→ Exercise description
Below this sentence is a listing; return exactly its lines from the one with "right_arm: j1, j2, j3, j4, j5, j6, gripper" to the one with "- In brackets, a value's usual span", both kept, and nothing more.

→ Data
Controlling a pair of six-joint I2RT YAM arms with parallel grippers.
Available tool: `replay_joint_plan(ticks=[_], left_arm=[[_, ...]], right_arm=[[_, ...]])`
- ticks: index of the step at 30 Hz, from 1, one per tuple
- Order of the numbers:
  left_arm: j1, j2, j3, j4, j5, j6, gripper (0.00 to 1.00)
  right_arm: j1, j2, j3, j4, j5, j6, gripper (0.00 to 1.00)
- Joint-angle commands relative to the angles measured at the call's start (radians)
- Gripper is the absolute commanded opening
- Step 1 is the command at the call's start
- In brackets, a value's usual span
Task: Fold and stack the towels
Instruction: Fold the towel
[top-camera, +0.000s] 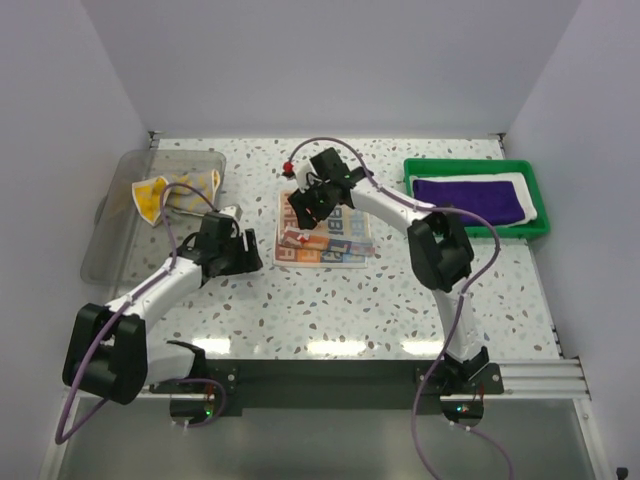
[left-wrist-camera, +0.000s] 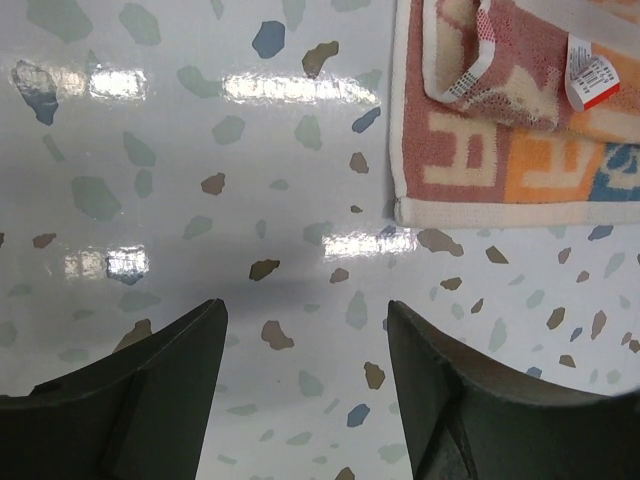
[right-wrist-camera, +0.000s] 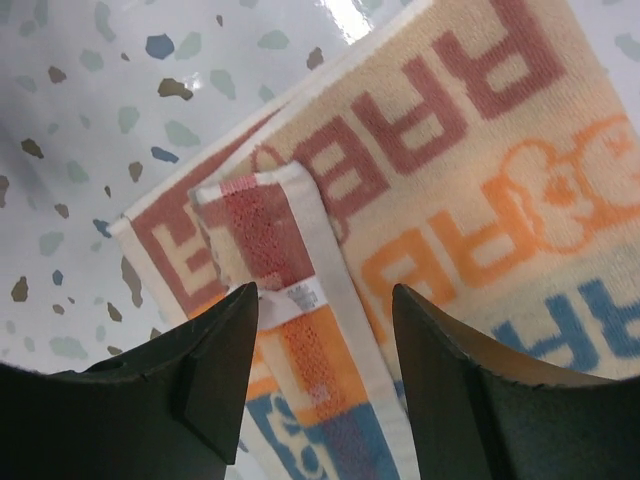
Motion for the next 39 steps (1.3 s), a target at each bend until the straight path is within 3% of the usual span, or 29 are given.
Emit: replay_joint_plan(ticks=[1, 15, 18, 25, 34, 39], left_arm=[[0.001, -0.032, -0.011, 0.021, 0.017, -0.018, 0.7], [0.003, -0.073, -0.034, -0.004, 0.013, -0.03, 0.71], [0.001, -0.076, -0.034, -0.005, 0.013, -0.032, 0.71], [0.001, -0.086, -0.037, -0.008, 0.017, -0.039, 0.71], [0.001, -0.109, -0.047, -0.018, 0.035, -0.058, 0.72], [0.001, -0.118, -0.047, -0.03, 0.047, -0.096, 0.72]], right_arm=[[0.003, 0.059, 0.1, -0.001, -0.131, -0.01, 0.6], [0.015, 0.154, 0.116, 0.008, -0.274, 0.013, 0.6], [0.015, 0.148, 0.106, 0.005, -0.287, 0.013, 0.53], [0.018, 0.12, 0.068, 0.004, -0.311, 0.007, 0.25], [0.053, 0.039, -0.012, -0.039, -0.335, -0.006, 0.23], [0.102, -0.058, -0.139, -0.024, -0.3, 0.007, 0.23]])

→ Expected output
  right_arm: j1, j2, j3, j4, j5, j6, gripper (0.00 to 1.00)
- Joint-angle commands relative to the angles measured at the call's start (radians)
- Gripper is the absolute commanded opening
- Step 1 is the command at the call's start
- In brackets, a value's usual span

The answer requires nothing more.